Relational Inference¶
- Dataset: CLUTRR
 - SL: Python + transitivity logic
 - Answer: Family relation string
 
Performance Results (Code-davinci-002)¶
| Dataset | CoT (Greedy) | Faithful CoT (Greedy) | Faithful CoT (Self-Consistent) | 
|---|---|---|---|
| GSM8K | 63.3 | 72.3 (+9.0) | 65.9 | 
| SVAMP | 78.0 | 80.0 (+2.0) | 80.3 | 
| MultiArith | 86.8 | 88.8 (+2.0) | 88.8 | 
| ASDiv | 80.0 | 82.5 (+2.5) | 80.2 | 
| AQuA | 42.1 | 47.2 (+12.1) | 50.2 (+18.1) | 
| StrategyQA | 76.5 | 76.3 | 76.7 | 
| Date Understanding | 40.6 | 47.2 (+6.5) | 50.9 (+10.8) | 
| Sports Understanding | 98.8 | 98.8 | 99.0 | 
| SayCan | 80.0 | 89.3 (+9.3) | 91.3 (+11.3) | 
| CLUTRR | 42.0 | 63.3 (+21.3) | 71.9 (+41.3) | 
Ablation Study¶
| Prompt Variation | GSM8K | Date | SayCan | CLUTRR | Observation | 
|---|---|---|---|---|---|
| Full | 72.3 | 47.2 | 89.3 | 63.3 | Best performance overall | 
| No rationale | ~72 | ~47 | ~88 | ↓ | CLUTRR most affected | 
| No NL but nudge | ↓ | ~47 | ~88 | ↑31.3 | Nudge line alone helps | 
| No NL | ↓ | ↓ | ~88 | ↓↓ | Major drop in CLUTRR | 
| No solver | ↓50.8 | ↓22.9 | ↑2.9 | ↓19.4 | Solver critical except in SayCan | 
Robustness to Exemplars¶
- 5 randomized prompts tested
 - Accuracy range: −1.5 to +1.2 around original
 - Standard deviation: 1.3–2.9%
 - Conclusion: Method is robust to example choice
 
Human Evaluation (Plausibility of Reasoning Chains)¶
| Dataset | Fully Correct Reasoning Chain (%) | 
|---|---|
| MWP | 90%+ | 
| SayCan | 90%+ | 
| CLUTRR | 88.0% | 
| Date | 87.9% | 
| StrategyQA | 66.7% | 
StrategyQA suffers due to:
- Binary format (chance success)
 - Weak Datalog fluency in Codex
 - Mistaken human judgments
 
Contributions¶
- Propose a faithful, interpretable CoT reasoning framework using NL+SL and deterministic solvers.
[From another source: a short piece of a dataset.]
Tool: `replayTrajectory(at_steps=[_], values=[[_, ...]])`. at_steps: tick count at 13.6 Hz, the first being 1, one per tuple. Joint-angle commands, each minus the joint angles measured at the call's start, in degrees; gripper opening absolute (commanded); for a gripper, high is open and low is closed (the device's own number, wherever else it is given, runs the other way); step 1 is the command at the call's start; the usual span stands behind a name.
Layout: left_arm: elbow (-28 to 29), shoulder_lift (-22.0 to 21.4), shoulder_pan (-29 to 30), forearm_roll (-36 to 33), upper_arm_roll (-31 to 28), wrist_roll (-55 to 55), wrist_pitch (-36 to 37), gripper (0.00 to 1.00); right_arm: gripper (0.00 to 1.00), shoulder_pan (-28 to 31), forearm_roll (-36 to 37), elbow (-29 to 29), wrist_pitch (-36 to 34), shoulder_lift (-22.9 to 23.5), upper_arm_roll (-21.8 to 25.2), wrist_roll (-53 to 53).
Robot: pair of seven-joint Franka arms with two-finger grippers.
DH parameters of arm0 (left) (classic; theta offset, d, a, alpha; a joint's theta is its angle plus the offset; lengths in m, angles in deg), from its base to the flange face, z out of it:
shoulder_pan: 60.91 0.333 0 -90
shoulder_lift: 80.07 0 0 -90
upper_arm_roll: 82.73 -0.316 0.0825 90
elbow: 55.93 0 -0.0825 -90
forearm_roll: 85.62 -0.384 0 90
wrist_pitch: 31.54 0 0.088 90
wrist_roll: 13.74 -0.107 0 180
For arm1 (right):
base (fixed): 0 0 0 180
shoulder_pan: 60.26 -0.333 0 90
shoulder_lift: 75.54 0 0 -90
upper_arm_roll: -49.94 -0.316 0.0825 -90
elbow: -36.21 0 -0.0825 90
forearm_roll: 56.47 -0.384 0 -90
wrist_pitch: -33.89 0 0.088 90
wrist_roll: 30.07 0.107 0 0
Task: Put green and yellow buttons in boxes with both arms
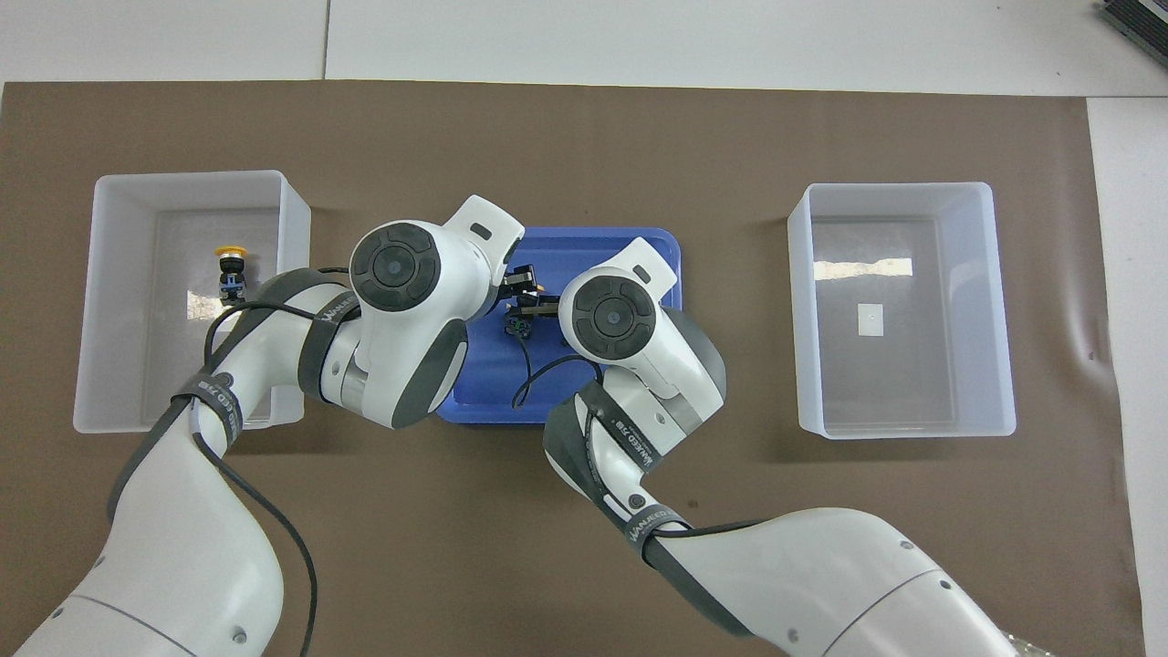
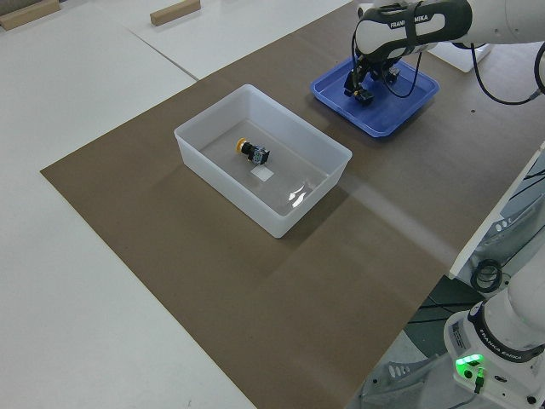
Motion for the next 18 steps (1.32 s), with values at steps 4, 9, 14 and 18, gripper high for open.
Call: replayTrajectory(at_steps=[4, 9, 14, 18], values=[[3.42, -0.60, -3.16, -0.03, -0.97, 0.64, -3.67, 0.70, 0.00, 9.50, 0.17, -1.04, -15.22, -13.41, -0.79, -14.39], [4.30, 1.06, -1.85, -0.03, -0.97, 0.55, -9.12, 0.67, 0.00, 20.04, -1.85, -2.00, -20.34, -16.41, -0.79, -35.91], [4.65, 2.21, -2.02, -0.03, -0.97, 0.64, -11.41, 0.48, 0.00, 29.72, -3.96, -14.02, -7.55, -16.68, -0.79, -50.59], [3.52, 2.13, -1.67, -0.03, -1.32, 0.64, -8.00, 0.00, 0.00, 33.42, -4.75, -15.89, 1.35, -12.02, -0.79, -62.50]])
 - Demonstrate consistent empirical improvements across 10 reasoning datasets.
 - Show generalizability across domains and symbolic languages.
 - Conduct first large-scale human evaluation on CoT reasoning chain plausibility.
 - Prove that faithfulness improves interpretability without sacrificing performance.